Assigned task: All records must be restated word for word.

• • • •

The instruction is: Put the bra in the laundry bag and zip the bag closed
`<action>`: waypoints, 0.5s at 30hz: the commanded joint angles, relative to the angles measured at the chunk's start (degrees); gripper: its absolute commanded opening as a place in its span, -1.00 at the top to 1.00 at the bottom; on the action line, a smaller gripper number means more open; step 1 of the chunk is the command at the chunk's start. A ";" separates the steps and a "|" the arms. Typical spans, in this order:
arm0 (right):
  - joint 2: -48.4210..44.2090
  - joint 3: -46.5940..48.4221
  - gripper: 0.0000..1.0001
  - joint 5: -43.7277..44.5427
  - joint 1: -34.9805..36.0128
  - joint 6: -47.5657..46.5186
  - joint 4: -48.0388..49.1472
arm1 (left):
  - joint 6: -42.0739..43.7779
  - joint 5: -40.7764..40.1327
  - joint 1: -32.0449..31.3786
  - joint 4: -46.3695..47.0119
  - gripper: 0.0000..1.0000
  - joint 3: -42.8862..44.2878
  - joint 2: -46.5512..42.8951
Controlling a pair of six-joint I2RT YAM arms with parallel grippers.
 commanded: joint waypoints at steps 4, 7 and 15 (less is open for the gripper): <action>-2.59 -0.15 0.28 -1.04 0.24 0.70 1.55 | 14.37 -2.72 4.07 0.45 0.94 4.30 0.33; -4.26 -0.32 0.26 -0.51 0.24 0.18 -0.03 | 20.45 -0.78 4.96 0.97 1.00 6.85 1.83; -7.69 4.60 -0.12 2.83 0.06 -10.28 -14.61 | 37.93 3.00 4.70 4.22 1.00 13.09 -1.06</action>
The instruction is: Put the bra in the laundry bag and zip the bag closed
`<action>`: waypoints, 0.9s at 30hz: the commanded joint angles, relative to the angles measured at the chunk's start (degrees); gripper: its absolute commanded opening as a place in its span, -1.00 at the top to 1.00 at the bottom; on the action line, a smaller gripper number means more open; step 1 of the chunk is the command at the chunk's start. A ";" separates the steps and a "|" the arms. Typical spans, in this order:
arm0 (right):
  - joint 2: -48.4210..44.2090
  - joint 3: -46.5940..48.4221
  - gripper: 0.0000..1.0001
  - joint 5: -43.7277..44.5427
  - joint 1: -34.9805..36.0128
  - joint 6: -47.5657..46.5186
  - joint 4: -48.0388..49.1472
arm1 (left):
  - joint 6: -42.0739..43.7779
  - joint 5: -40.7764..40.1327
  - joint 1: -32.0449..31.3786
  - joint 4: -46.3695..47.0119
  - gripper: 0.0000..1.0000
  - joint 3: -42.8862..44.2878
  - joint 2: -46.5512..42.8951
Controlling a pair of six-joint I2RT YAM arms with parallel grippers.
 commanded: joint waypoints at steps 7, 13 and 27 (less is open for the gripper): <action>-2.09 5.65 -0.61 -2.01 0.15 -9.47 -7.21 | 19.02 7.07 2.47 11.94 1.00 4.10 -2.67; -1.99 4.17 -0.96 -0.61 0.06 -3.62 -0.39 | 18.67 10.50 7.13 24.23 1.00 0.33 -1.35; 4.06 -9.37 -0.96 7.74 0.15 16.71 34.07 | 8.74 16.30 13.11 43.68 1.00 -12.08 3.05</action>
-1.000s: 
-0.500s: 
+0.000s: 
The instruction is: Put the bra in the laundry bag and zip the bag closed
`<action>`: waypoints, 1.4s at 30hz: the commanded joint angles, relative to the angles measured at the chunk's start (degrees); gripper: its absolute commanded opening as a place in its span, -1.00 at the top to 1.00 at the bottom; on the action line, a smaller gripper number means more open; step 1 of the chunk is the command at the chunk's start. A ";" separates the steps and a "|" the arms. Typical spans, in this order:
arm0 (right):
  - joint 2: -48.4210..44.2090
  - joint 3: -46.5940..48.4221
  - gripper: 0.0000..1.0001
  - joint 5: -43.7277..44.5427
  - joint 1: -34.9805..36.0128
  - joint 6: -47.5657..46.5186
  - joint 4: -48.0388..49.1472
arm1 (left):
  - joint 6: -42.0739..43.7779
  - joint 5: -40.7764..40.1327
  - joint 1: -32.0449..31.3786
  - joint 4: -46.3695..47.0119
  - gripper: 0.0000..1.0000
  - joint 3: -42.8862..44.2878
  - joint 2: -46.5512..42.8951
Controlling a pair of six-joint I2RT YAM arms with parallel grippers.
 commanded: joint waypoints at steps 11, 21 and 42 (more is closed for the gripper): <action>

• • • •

Your solution:
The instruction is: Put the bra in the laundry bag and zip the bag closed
`<action>`: waypoints, 0.5s at 30hz: the commanded joint angles, relative to the angles measured at the chunk's start (degrees); gripper: its absolute commanded opening as a place in its span, -1.00 at the top to 1.00 at the bottom; on the action line, a smaller gripper number means more open; step 1 of the chunk is the command at the chunk's start. A ";" separates the steps and a "|" the arms. Typical spans, in this order:
arm0 (right):
  - joint 2: -48.4210..44.2090
  - joint 3: -46.5940..48.4221
  - gripper: 0.0000..1.0001
  - joint 5: -43.7277..44.5427
  - joint 1: -34.9805..36.0128
  - joint 6: -47.5657..46.5186
  - joint 4: -48.0388..49.1472
arm1 (left):
  - joint 6: -42.0739..43.7779
  - joint 5: -40.7764..40.1327
  - joint 1: -32.0449..31.3786
  - joint 4: -46.3695..47.0119
  - gripper: 0.0000..1.0000
  - joint 3: -42.8862..44.2878
  - joint 2: -46.5512..42.8951
Controlling a pair of six-joint I2RT YAM arms with parallel grippers.
 commanded: joint waypoints at steps 4, 7 and 15 (less is open for the gripper): <action>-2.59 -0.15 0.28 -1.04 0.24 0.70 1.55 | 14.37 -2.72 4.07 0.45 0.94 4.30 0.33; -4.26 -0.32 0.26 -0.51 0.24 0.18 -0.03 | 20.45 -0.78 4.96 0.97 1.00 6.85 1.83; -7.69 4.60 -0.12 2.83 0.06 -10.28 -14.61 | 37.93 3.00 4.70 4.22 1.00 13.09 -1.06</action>
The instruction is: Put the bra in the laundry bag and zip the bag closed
`<action>`: waypoints, 0.9s at 30hz: the commanded joint angles, relative to the angles measured at the chunk's start (degrees); gripper: its absolute commanded opening as a place in its span, -1.00 at the top to 1.00 at the bottom; on the action line, a smaller gripper number means more open; step 1 of the chunk is the command at the chunk's start. A ";" separates the steps and a "|" the arms. Typical spans, in this order:
arm0 (right):
  - joint 2: -48.4210..44.2090
  - joint 3: -46.5940..48.4221
  - gripper: 0.0000..1.0001
  - joint 5: -43.7277..44.5427
  - joint 1: -34.9805..36.0128
  - joint 6: -47.5657..46.5186
  - joint 4: -48.0388..49.1472
arm1 (left):
  - joint 6: -42.0739..43.7779
  - joint 5: -40.7764..40.1327
  - joint 1: -32.0449..31.3786
  - joint 4: -46.3695..47.0119
  - gripper: 0.0000..1.0000
  - joint 3: -42.8862..44.2878
  - joint 2: -46.5512..42.8951
Controlling a pair of six-joint I2RT YAM arms with parallel grippers.
 commanded: joint waypoints at steps 7, 13 and 27 (less is open for the gripper): <action>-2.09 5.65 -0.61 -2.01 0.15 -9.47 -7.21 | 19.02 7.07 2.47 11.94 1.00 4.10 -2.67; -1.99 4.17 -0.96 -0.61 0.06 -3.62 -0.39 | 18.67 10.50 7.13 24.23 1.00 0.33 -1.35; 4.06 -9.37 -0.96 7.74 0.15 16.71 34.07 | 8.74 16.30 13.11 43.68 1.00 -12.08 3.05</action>
-1.000s: 
-0.500s: 
+0.000s: 
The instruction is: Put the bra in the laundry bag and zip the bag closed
`<action>`: waypoints, 1.4s at 30hz: the commanded joint angles, relative to the angles measured at the chunk's start (degrees); gripper: its absolute commanded opening as a place in its span, -1.00 at the top to 1.00 at the bottom; on the action line, a smaller gripper number means more open; step 1 of the chunk is the command at the chunk's start. A ";" separates the steps and a "|" the arms. Typical spans, in this order:
arm0 (right):
  - joint 2: -48.4210..44.2090
  - joint 3: -46.5940..48.4221
  - gripper: 0.0000..1.0001
  - joint 5: -43.7277..44.5427
  - joint 1: -34.9805..36.0128
  - joint 6: -47.5657..46.5186
  - joint 4: -48.0388..49.1472
arm1 (left):
  - joint 6: -42.0739..43.7779
  - joint 5: -40.7764..40.1327
  - joint 1: -32.0449..31.3786
  - joint 4: -46.3695..47.0119
  - gripper: 0.0000..1.0000
  - joint 3: -42.8862..44.2878
  - joint 2: -46.5512..42.8951
Controlling a pair of six-joint I2RT YAM arms with parallel grippers.
 commanded: joint waypoints at steps 11, 21 and 42 (more is closed for the gripper): <action>

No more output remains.